異世界に飛ばされたら適職が「魔王」しかない
俺はにこっとする。「召し上がります?」
「あらいいの? ……あら、お客さんがいたのね」
リエナさんがサッディレくんに会釈した。サッディレくんは、どう対処すべきか解らない、という顔。
座って待っていて下さいというと、リエナさんは椅子へ座った。お茶を出す。
こんなこともあろうかと、ふたつつくっている。心配ない。
そろそろいいかな?
オーブンを開け、パイをとりだす。うん、よし。
とりだして、粗熱をとり、型から外す。包丁で切り分けて、お皿に移した。
フォークを添えてトレイへのせ、、テーブルへ運ぶ。「できましたよ」
トレイを置いて、お皿を配る。どういう訳か、リエナさんまで不機嫌そうに口を尖らせてしまっている。待たせすぎたかな。
はい、と目の前に置くと、サッディレくんは、なんともいえない表情を浮かべた。戸惑ってる?
まあいいや。席について、フォークをとった。戴きます。
口へ運ぶ。……うん、上出来。バターの香りはうすいけれど、おいしい。ペカンたっぷりだから、こくもある。

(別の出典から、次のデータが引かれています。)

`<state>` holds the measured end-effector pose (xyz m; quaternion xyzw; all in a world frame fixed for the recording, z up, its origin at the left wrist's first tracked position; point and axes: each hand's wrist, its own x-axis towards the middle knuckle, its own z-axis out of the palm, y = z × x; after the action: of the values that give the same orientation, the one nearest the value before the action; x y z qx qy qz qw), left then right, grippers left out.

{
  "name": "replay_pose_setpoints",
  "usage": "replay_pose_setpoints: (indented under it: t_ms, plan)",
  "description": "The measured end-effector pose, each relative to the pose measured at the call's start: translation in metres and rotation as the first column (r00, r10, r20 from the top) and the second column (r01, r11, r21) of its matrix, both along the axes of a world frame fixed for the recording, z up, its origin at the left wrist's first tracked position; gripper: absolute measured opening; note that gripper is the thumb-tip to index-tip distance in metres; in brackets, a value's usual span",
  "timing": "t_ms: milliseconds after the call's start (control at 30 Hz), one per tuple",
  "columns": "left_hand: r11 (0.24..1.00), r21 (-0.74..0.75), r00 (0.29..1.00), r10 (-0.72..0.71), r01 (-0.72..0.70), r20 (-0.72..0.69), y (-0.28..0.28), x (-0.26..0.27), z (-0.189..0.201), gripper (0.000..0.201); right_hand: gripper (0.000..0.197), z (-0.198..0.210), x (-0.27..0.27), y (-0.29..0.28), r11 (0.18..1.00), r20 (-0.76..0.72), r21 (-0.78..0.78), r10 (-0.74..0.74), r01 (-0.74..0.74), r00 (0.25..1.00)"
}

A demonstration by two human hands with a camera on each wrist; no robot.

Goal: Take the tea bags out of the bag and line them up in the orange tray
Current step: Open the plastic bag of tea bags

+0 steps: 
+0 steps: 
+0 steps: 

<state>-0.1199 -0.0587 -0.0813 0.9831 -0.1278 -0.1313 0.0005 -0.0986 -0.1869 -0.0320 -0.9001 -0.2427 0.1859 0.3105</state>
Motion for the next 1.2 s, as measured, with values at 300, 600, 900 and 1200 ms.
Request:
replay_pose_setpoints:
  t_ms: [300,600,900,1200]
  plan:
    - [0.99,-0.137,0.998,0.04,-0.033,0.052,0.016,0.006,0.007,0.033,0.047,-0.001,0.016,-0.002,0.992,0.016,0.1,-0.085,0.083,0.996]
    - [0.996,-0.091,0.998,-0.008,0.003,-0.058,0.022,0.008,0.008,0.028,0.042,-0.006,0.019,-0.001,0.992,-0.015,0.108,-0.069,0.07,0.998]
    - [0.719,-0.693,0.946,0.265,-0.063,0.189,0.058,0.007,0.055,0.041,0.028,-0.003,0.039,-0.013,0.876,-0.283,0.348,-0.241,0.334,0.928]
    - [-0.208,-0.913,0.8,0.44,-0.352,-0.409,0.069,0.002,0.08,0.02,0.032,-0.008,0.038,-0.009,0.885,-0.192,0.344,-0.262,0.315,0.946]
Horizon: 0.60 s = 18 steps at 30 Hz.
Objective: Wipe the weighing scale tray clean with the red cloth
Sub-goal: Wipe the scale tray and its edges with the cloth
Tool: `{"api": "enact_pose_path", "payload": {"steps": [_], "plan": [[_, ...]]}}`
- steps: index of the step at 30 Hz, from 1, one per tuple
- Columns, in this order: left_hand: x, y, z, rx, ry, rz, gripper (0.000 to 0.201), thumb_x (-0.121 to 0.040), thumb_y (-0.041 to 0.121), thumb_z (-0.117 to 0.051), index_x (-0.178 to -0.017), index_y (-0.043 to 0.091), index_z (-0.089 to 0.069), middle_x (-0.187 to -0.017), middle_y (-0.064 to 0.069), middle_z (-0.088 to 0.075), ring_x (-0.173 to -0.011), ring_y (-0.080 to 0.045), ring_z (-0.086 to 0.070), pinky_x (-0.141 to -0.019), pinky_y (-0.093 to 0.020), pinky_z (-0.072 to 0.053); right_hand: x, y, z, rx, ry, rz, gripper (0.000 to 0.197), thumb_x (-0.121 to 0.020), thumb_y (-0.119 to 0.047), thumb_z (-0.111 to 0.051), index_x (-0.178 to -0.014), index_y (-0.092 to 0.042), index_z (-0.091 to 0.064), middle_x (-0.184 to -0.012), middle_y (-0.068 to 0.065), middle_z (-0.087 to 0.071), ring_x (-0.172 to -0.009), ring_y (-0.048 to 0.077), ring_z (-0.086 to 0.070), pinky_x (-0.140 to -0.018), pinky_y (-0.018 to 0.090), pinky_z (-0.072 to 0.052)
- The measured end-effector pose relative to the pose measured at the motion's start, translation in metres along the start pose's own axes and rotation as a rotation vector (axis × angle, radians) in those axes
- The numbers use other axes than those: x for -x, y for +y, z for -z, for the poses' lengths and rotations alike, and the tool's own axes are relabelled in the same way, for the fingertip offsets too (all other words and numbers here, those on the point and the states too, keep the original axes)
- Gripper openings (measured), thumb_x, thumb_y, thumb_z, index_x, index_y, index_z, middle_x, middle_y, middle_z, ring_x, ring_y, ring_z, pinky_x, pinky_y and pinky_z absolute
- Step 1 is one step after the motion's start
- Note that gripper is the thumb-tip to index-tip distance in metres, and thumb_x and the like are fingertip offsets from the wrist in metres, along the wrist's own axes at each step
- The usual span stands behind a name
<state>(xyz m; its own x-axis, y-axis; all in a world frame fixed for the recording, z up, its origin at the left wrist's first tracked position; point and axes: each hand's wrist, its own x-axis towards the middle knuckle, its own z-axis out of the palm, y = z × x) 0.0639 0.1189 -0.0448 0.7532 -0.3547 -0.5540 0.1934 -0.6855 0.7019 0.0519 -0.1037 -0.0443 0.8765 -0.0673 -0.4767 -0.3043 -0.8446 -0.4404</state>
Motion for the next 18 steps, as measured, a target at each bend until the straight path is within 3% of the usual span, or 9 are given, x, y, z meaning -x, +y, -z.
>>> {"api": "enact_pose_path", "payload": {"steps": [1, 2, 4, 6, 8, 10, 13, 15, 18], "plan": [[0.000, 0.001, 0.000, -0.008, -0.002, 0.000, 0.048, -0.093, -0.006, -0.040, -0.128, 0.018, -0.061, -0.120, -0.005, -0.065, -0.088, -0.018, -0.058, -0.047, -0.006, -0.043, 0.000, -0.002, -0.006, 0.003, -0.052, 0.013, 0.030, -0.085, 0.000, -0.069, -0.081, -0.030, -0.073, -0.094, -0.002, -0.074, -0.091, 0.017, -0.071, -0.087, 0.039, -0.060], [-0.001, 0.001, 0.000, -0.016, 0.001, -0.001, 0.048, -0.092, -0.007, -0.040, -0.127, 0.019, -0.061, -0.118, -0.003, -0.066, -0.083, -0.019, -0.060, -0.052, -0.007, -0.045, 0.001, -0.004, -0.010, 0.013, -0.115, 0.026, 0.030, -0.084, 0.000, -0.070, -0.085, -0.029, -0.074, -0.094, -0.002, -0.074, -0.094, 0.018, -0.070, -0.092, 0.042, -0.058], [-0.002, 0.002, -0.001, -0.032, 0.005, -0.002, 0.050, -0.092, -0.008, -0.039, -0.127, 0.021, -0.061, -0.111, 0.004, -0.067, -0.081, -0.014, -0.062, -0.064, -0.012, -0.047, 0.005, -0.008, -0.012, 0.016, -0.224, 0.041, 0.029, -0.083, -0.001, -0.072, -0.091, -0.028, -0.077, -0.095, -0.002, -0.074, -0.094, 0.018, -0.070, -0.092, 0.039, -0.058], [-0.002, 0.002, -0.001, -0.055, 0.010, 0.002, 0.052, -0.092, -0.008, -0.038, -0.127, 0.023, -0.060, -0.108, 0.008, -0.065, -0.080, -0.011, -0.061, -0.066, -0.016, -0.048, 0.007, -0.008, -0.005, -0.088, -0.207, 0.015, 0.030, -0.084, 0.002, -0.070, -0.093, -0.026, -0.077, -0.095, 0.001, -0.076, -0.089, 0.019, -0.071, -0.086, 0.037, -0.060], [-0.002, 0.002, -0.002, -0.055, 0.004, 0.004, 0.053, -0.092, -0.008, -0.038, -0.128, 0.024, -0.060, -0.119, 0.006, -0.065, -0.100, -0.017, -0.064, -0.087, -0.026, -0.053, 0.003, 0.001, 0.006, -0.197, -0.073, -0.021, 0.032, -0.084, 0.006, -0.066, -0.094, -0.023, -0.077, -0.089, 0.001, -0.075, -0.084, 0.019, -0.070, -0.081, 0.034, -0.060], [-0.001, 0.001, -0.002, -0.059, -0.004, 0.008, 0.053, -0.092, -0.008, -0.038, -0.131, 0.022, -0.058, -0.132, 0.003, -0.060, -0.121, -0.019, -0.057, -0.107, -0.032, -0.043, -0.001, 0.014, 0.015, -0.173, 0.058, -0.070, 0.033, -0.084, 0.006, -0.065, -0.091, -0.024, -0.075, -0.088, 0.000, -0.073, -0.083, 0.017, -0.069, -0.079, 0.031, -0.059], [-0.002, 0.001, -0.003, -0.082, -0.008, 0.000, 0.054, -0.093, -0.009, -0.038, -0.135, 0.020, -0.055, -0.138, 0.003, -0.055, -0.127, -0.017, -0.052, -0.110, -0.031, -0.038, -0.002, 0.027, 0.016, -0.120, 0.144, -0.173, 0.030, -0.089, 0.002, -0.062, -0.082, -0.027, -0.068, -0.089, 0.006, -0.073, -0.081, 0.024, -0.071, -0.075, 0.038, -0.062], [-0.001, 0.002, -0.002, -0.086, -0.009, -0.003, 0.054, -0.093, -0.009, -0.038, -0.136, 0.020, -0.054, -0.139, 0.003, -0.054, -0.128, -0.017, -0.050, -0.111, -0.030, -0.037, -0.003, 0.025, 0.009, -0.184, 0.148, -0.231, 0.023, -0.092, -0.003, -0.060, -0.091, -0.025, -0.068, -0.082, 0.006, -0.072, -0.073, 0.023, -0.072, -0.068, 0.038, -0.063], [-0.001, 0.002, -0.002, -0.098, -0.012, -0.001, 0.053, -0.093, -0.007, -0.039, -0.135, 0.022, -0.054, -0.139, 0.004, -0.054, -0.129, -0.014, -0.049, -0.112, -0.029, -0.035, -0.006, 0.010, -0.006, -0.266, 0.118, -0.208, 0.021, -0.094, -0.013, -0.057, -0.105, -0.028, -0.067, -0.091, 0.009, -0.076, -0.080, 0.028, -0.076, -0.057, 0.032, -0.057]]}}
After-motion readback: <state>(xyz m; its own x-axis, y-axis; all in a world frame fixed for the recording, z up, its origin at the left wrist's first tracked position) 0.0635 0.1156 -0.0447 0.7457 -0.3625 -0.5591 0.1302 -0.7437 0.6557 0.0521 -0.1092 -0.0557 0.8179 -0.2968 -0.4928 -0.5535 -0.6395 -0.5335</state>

セロベルさんがにやにやした。視線を辿ると、サッディレくんがかたまっている。
「口に合わない?」
「そんなわけあるかよ、なあリエナ?」
「とってもおいしいわ」
リエナさんは大きくひとくち頬張って、目を瞑ってゆっくり噛みしめる。「これだけのものをつくれるひとはなかなかいないと思う」
誉められた。えへへ。
セロベルさんはふんと鼻を鳴らした。
「おう、満足か手前。マオがちゃんとした料理をつくれる人間だって解ったんならとっとと失せやがれ」
「え?」
セロベルさんを見た。「どういうことですか? ここで働いてくれるかもしれないんでしょ?」
「こいつ、マオをばかにして……とにかく、こういう手合いはうちには勤めてもらいたくねえ」
うん?
……あれかなあ。俺がピアスしてないから、なんかいったのだろうか、サッディレくん。
まあ、でも、それは俺が紛らわしい格好してるせいもあるし。よく考えたら、いつだったかに頭を洗って以来、髪を編んでもいない。あみこみなんて高等な技術は身に着けていない。
「セロベルさんだって色々云ってたじゃん」
「そっ。それは、悪かった、謝る。あれは全面的に俺が悪い」
頭を下げられた。素直なことだ。セロベルさんって、やっぱり口調が荒いだけだよな。
「サッディレくん」
フォークを手にかたまるサッディレくんへ声をかける。目が合った。「ここで働きたくて来たんだよね」
ちいさな頷きが帰ってきた。
「今はどうなの?」
「……これ、くえるなら、働きたい」
「おまえ!」
「じゃあ、謝って」
セロベルさんが棒をのんだようになった。
俺はサッディレくんを見詰める。サッディレくんは目を伏せ、ペカンパイを見る。一分くらい沈黙があった。